Follow @Openwall on Twitter for new release announcements and other news
[<prev] [next>] [thread-next>] [day] [month] [year] [list]
Date: Thu, 25 Aug 2016 12:32:35 +0200
From: Mickaël Salaün <>
Cc: Mickaël Salaün <>,
        Alexei Starovoitov <>,
        Andy Lutomirski <>, Arnd Bergmann <>,
        Casey Schaufler <>,
        Daniel Borkmann <>,
        Daniel Mack <>, David Drysdale <>,
        "David S . Miller" <>,
        Elena Reshetova <>,
        James Morris <>,
        Kees Cook <>, Paul Moore <>,
        Sargun Dhillon <>,
        "Serge E . Hallyn" <>, Will Drewry <>,,,,
Subject: [RFC v2 00/10] Landlock LSM: Unprivileged sandboxing


This series is a proof of concept to fill some missing part of seccomp as the
ability to check syscall argument pointers or creating more dynamic security
policies. The goal of this new stackable Linux Security Module (LSM) called
Landlock is to allow any process, including unprivileged ones, to create
powerful security sandboxes comparable to the Seatbelt/XNU Sandbox or the
OpenBSD Pledge. This kind of sandbox help to mitigate the security impact of
bugs or unexpected/malicious behaviors in userland applications.

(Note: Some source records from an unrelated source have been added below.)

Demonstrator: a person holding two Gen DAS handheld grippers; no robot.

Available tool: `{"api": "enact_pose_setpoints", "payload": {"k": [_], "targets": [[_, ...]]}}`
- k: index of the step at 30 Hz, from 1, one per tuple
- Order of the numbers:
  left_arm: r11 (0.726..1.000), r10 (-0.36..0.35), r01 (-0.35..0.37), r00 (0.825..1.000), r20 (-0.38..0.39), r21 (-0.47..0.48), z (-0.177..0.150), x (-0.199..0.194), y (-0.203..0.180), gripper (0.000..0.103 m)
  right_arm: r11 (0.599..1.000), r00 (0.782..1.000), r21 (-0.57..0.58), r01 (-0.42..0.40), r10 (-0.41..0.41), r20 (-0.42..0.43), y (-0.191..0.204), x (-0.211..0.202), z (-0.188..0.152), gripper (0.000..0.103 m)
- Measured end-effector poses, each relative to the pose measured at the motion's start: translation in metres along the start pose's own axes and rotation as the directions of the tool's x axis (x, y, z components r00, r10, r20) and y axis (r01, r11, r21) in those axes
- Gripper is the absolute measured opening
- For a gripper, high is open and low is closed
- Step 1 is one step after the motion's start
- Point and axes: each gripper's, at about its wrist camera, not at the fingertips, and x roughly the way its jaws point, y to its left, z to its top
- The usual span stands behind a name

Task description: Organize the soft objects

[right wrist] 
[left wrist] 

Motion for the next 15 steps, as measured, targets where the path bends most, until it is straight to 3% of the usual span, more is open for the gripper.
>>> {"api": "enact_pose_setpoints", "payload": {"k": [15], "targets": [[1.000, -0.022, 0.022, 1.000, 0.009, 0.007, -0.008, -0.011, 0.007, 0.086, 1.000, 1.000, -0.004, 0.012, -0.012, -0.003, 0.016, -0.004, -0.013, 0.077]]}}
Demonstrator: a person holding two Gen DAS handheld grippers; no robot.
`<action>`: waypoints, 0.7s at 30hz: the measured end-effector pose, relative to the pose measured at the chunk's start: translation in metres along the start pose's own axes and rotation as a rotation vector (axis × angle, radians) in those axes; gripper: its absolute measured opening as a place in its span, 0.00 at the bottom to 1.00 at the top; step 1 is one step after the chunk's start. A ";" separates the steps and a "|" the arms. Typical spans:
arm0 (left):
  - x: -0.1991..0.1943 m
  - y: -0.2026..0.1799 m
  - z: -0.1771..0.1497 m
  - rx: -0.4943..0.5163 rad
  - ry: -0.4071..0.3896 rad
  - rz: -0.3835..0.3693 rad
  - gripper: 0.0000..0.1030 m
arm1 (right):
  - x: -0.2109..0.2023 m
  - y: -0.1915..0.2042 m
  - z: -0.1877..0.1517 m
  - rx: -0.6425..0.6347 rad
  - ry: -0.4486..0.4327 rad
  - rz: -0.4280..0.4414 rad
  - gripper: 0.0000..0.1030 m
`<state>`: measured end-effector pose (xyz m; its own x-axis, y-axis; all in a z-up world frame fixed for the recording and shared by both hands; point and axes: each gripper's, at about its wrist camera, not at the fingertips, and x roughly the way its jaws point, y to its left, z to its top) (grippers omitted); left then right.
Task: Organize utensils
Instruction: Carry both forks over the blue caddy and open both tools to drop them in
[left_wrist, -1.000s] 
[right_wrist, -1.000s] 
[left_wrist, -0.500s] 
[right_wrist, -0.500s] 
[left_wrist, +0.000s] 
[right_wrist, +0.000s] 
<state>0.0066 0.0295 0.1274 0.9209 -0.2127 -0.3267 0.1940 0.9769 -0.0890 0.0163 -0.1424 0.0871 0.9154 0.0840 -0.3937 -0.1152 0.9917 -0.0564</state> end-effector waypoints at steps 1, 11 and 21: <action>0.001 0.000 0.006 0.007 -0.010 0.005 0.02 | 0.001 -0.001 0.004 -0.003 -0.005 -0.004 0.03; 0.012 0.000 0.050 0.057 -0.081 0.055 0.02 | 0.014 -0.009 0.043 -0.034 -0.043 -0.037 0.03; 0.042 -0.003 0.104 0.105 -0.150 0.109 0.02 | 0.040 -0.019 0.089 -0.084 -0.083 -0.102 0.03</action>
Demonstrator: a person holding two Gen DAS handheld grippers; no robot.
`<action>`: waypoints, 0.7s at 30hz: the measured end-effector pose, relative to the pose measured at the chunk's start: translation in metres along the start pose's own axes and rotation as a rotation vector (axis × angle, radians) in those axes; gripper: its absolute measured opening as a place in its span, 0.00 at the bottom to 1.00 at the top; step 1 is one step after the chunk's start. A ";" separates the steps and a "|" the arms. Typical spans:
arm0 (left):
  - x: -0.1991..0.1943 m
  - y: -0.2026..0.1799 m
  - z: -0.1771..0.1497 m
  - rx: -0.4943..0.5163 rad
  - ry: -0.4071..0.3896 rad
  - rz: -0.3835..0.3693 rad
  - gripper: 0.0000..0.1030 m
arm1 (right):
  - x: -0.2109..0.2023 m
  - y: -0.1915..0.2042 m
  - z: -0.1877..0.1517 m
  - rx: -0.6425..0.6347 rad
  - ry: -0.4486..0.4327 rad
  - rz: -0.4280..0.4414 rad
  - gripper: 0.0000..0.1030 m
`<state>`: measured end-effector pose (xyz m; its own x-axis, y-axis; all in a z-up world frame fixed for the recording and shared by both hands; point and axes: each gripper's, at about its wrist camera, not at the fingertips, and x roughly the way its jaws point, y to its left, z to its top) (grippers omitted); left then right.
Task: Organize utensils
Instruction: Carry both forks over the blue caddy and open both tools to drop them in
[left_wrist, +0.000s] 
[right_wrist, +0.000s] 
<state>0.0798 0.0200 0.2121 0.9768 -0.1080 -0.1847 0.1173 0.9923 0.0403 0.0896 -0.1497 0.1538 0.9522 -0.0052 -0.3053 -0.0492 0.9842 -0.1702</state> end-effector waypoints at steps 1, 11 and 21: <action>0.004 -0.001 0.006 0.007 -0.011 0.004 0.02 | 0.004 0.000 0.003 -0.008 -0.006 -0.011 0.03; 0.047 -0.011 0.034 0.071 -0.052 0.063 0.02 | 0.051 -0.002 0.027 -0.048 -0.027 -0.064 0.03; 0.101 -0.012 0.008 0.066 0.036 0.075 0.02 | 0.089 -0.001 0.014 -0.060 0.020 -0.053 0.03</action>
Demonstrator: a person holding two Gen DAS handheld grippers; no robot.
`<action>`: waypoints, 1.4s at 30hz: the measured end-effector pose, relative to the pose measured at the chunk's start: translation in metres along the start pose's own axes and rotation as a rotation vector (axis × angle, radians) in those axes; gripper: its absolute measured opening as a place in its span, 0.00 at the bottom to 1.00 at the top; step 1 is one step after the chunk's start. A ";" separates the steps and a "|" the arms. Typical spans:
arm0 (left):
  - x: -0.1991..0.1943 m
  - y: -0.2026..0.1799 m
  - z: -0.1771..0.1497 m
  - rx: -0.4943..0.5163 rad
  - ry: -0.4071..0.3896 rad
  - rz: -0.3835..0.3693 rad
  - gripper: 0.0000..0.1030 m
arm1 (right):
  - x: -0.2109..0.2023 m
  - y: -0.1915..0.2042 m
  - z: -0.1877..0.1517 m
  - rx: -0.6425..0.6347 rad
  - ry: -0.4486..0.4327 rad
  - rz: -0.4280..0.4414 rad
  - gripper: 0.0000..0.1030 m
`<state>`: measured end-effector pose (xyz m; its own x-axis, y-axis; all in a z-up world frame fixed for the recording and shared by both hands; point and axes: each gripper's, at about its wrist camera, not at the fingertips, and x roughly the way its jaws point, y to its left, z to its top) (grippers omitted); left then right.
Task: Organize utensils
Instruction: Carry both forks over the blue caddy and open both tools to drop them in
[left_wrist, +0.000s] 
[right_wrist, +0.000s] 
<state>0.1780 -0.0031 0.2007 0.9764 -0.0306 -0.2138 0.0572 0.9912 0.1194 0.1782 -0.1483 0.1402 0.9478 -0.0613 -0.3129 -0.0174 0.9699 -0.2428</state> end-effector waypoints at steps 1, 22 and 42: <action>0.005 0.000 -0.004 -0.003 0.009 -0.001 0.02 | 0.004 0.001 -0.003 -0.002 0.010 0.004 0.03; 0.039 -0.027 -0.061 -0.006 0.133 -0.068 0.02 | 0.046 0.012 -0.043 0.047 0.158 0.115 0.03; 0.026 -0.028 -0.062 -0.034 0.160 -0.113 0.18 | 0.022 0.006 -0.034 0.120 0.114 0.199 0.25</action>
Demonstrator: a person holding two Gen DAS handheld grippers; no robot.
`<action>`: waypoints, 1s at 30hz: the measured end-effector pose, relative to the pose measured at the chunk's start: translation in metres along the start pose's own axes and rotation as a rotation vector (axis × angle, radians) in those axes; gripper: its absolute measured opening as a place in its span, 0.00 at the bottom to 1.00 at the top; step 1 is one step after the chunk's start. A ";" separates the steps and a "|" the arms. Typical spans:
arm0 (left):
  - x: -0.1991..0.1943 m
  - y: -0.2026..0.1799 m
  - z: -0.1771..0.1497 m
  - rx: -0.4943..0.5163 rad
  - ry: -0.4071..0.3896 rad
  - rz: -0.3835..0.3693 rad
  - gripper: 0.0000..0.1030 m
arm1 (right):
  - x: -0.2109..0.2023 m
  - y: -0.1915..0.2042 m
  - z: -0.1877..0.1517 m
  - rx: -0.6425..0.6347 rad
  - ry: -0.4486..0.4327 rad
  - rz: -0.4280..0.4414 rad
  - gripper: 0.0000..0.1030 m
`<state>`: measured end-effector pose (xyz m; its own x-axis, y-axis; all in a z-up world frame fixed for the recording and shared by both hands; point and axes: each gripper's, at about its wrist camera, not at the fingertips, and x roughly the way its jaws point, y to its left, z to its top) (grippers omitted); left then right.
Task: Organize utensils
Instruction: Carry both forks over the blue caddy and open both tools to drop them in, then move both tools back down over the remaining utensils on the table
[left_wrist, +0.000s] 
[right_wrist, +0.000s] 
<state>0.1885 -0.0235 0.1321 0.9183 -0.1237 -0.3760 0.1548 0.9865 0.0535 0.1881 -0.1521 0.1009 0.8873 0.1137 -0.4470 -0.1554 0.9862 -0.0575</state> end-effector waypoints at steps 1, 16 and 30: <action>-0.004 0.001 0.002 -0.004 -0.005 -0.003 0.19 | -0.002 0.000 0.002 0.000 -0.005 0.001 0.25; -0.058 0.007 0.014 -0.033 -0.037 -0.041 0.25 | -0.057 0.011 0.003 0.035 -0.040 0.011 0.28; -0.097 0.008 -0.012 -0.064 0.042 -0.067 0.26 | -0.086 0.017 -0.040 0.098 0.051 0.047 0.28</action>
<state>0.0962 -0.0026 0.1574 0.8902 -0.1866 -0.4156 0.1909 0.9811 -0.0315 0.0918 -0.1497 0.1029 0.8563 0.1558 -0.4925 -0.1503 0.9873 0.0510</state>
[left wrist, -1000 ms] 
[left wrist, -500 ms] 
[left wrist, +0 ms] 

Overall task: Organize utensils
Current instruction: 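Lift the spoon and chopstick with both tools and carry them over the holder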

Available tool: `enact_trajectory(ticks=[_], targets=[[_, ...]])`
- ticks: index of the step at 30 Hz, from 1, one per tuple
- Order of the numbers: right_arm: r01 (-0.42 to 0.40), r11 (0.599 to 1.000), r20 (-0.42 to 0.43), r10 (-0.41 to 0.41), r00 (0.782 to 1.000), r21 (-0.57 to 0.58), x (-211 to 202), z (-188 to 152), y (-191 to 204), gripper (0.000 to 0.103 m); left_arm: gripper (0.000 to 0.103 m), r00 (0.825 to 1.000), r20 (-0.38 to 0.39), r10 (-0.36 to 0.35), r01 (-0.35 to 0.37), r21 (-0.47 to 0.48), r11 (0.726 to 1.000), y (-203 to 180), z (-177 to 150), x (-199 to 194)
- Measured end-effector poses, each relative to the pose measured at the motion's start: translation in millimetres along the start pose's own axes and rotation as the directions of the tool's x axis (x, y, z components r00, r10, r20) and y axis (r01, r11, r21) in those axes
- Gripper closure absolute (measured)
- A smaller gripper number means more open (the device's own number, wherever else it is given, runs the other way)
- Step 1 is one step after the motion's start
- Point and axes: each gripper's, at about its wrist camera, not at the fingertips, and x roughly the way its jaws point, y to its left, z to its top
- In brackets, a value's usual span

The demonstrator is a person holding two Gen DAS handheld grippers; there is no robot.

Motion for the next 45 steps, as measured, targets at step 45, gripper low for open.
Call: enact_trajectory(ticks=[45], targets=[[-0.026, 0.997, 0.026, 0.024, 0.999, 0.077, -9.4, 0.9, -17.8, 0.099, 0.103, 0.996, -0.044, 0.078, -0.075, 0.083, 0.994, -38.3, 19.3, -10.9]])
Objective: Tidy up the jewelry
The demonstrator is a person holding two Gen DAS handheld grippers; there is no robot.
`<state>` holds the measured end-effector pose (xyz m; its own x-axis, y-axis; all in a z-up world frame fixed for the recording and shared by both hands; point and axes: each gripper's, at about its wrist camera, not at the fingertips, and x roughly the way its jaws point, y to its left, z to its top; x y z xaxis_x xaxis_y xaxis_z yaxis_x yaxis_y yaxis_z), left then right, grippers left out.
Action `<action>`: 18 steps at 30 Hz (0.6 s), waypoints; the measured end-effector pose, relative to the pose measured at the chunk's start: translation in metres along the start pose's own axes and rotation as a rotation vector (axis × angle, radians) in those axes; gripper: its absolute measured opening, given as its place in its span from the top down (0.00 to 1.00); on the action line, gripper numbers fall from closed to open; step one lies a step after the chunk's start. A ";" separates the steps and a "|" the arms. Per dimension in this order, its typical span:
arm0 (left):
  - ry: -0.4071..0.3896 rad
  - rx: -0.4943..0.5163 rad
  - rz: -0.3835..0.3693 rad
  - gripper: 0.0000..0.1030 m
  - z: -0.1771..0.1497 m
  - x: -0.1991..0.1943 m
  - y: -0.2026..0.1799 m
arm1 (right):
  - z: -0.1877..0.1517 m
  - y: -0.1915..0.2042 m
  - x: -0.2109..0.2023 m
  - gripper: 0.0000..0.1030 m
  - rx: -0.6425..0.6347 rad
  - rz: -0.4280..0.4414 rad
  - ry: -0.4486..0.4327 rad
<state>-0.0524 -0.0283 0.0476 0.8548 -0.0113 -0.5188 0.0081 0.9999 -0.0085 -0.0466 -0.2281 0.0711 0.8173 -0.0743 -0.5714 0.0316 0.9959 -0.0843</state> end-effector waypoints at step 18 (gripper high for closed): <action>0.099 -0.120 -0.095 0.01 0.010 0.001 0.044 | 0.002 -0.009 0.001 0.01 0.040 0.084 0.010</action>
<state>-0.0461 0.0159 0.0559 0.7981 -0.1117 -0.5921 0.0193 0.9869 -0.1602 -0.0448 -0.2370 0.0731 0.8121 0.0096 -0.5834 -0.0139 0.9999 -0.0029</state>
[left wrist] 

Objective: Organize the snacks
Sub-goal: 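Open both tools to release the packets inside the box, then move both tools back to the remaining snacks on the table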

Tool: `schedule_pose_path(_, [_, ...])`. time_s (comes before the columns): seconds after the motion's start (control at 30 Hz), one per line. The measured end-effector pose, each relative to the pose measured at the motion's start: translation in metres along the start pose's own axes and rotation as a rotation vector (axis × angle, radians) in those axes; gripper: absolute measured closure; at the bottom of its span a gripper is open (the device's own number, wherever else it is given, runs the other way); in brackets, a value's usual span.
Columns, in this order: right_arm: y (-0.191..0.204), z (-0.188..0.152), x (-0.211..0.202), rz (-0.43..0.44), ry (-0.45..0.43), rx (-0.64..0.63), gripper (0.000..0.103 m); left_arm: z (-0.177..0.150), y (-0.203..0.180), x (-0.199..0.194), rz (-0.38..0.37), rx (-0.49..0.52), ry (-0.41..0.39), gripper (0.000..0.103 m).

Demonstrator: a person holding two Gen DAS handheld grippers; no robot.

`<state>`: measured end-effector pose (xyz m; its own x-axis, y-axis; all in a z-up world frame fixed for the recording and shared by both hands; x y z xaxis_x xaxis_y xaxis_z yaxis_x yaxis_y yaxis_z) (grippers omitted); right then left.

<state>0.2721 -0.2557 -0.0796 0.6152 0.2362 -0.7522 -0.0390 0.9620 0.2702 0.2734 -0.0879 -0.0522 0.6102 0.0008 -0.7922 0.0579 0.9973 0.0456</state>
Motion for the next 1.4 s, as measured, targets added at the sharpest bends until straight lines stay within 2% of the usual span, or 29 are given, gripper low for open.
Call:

The first RFC [1] was focused on extending seccomp while staying at the syscall
level. This brought a working PoC but with some (mitigated) ToCToU race
conditions due to the seccomp ptrace hole (now fixed) and the non-atomic
syscall argument evaluation (hence the LSM hooks).

# Landlock LSM

This second RFC is a fresh revamp of the code while keeping some working ideas.
This series is mainly focused on LSM hooks, while keeping the possibility to
tied them to syscalls. This new code removes all race conditions by design. It
now use eBPF instead of a subset of cBPF (as used by seccomp-bpf). This allow
to remove the previous stacked cBPF hack to do complex access checks thanks to
dedicated eBPF functions. An eBPF program is still very limited (i.e. can only
call a whitelist of functions) and can not do a denial of service (i.e. no
loop). The other major improvement is the replacement of the previous custom
checker groups of syscall arguments with a new dedicated eBPF map to collect
and compare Landlock handles with system resources (e.g. files or network

The approach taken is to add the minimum amount of code while still allowing
the userland to create quite complex access rules. A dedicated security policy
language such as used by SELinux, AppArmor and other major LSMs is a lot of
code and dedicated to a trusted process (i.e. root/administrator).

# eBPF

To get an expressive language while still being safe and small, Landlock is
based on eBPF. Landlock should be usable by untrusted processes and must then
expose a minimal attack surface. The eBPF bytecode is minimal while powerful,
widely used and thought to be used by not so trusted application. Reusing this
code allows to not reproduce the same mistakes and minimize new code  while
still taking a generic approach. There is only some new features like a new
kind of arraymap and few dedicated eBPF functions.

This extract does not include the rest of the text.